**What to do:** Print the whole listing exactly as it appears, but skip the pictures.

* * * *

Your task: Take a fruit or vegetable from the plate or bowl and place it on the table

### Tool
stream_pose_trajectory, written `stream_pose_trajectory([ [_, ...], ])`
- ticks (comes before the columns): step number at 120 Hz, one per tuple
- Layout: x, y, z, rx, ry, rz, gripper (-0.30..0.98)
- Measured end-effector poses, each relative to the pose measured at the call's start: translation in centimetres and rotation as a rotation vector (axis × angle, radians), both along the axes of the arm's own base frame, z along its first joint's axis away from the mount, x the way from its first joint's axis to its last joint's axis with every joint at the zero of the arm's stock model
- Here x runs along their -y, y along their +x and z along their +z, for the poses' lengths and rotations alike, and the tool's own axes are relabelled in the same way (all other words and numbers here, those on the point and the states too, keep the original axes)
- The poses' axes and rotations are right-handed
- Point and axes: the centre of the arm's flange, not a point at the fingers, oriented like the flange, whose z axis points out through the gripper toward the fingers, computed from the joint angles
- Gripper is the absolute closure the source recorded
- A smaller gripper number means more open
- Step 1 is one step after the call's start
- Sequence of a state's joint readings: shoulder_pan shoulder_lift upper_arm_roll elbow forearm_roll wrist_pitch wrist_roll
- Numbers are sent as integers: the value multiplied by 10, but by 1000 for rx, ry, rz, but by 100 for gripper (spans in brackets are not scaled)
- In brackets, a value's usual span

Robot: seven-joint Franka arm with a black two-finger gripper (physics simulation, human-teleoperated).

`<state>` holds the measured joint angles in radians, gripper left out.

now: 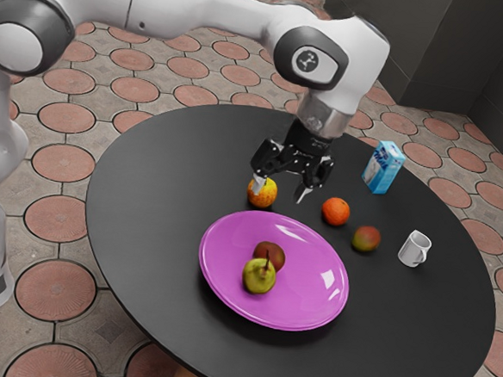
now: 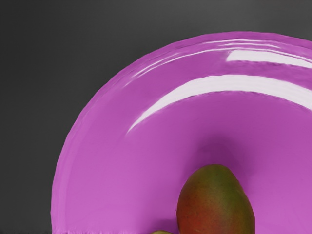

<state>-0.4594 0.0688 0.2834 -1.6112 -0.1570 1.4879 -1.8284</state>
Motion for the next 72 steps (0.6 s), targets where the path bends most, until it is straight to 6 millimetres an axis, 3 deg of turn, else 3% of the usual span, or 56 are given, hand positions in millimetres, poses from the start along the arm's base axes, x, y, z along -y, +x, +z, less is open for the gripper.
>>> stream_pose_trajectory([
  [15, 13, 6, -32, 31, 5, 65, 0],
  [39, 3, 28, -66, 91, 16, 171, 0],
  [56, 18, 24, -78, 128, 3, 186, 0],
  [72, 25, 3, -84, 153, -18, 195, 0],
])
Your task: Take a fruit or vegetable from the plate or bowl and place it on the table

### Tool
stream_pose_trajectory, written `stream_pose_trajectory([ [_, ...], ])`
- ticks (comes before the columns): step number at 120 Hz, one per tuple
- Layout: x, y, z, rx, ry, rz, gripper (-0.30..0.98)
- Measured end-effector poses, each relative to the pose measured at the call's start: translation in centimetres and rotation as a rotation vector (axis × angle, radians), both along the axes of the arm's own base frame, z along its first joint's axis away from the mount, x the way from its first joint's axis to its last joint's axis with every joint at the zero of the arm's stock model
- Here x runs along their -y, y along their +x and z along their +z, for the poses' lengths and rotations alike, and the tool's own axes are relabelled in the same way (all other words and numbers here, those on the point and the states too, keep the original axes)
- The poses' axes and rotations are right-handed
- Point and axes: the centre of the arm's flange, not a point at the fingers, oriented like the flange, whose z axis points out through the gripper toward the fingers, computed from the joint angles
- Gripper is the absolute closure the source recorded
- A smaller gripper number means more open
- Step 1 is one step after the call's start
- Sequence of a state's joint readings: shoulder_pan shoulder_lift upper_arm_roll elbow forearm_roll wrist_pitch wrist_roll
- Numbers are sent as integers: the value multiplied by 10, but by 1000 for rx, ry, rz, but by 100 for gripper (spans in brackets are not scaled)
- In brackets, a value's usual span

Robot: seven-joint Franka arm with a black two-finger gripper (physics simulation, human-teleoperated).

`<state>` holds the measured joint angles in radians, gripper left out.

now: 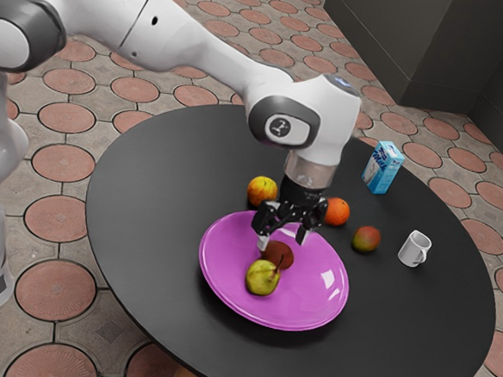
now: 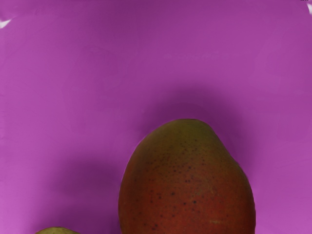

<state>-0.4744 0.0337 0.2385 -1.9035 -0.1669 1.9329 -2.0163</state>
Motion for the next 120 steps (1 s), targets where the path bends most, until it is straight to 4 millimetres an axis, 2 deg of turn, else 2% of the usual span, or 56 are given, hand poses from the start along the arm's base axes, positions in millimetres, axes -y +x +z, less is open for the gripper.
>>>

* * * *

**Response box:**
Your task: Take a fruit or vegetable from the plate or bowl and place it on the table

### Tool
stream_pose_trajectory, written `stream_pose_trajectory([ [_, ...], ])`
- ticks (comes before the columns): step number at 120 Hz, one per tuple
- Layout: x, y, z, rx, ry, rz, gripper (-0.30..0.98)
- Measured end-effector poses, each relative to the pose measured at the call's start: translation in centimetres and rotation as a rotation vector (axis × angle, radians), both along the axes of the arm's own base frame, z along its first joint's axis away from the mount, x the way from its first joint's axis to its last joint's axis with every joint at the zero of the arm's stock model
- Here x runs along their -y, y along their +x and z along their +z, for the poses' lengths and rotations alike, and the tool's own axes are relabelled in the same way (all other words and numbers here, those on the point and the states too, keep the original axes)
- The poses' axes and rotations are right-handed
- Point and axes: the centre of the arm's flange, not a point at the fingers, oriented like the flange, whose z axis points out through the gripper toward the fingers, computed from the joint angles
- Gripper is the absolute closure the source recorded
- A smaller gripper number means more open
- Step 1 is one step after the call's start
- Sequence of a state's joint readings: shoulder_pan shoulder_lift upper_arm_roll elbow forearm_roll wrist_pitch wrist_roll
- Numbers are sent as integers: the value multiplied by 10, but by 1000 for rx, ry, rz, but by 100 for gripper (spans in brackets are not scaled)
- In brackets, a value's usual span

Robot: seven-joint Franka arm with a black two-finger gripper (physics simulation, human-teleoperated).

`<state>` holds the measured joint angles in radians, gripper left out.

now: 
now: 

<state>-0.4594 0.0688 0.2834 -1.6112 -0.1570 1.4879 -1.8284</state>
Motion for the next 72 steps (0.6 s), targets where the path bends most, until it is straight to 6 millimetres an axis, 3 deg of turn, else 3% of the usual span, or 56 are given, hand positions in millimetres, poses from the start along the arm's base axes, x, y, z along -y, +x, +z, less is open for the gripper.
>>> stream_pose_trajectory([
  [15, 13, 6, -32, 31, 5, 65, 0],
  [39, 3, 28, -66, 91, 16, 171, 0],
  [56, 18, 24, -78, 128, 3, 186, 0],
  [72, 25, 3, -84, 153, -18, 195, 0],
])
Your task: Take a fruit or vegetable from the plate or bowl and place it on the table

### Tool
stream_pose_trajectory, written `stream_pose_trajectory([ [_, ...], ])`
- ticks (comes before the columns): step number at 120 Hz, one per tuple
- Layout: x, y, z, rx, ry, rz, gripper (-0.30..0.98)
- Measured end-effector poses, each relative to the pose measured at the call's start: translation in centimetres and rotation as a rotation vector (axis × angle, radians), both along the axes of the arm's own base frame, z along its first joint's axis away from the mount, x the way from its first joint's axis to its last joint's axis with every joint at the zero of the arm's stock model
- Here x runs along their -y, y along their +x and z along their +z, for the poses' lengths and rotations alike, and the tool's own axes are relabelled in the same way (all other words and numbers here, those on the point and the states too, keep the original axes)
- The poses' axes and rotations are right-handed
- Point and axes: the centre of the arm's flange, not a point at the fingers, oriented like the flange, whose z axis points out through the gripper toward the fingers, computed from the joint angles
- Gripper is the absolute closure the source recorded
- A smaller gripper number means more open
- Step 1 is one step after the call's start
- Sequence of a state's joint readings: shoulder_pan shoulder_lift upper_arm_roll elbow forearm_roll wrist_pitch wrist_roll
- Numbers are sent as integers: the value multiplied by 10, but by 1000 for rx, ry, rz, but by 100 for gripper (spans in brackets are not scaled)
- In brackets, a value's usual span

Robot: seven-joint Franka arm with a black two-finger gripper (physics simulation, human-teleoperated).

`<state>` holds the measured joint angles in radians, gripper left out.

now: 
now: 

<state>-0.4744 0.0337 0.2385 -1.9035 -0.1669 1.9329 -2.0163</state>
Motion for the next 120 steps (1 s), targets where the path bends most, until it is straight to 4 millimetres an axis, 2 deg of turn, else 2% of the usual span, or 56 are given, hand poses from the start along the arm's base axes, positions in millimetres, axes -y +x +z, less is open for the gripper.
>>>

This output has been given in full.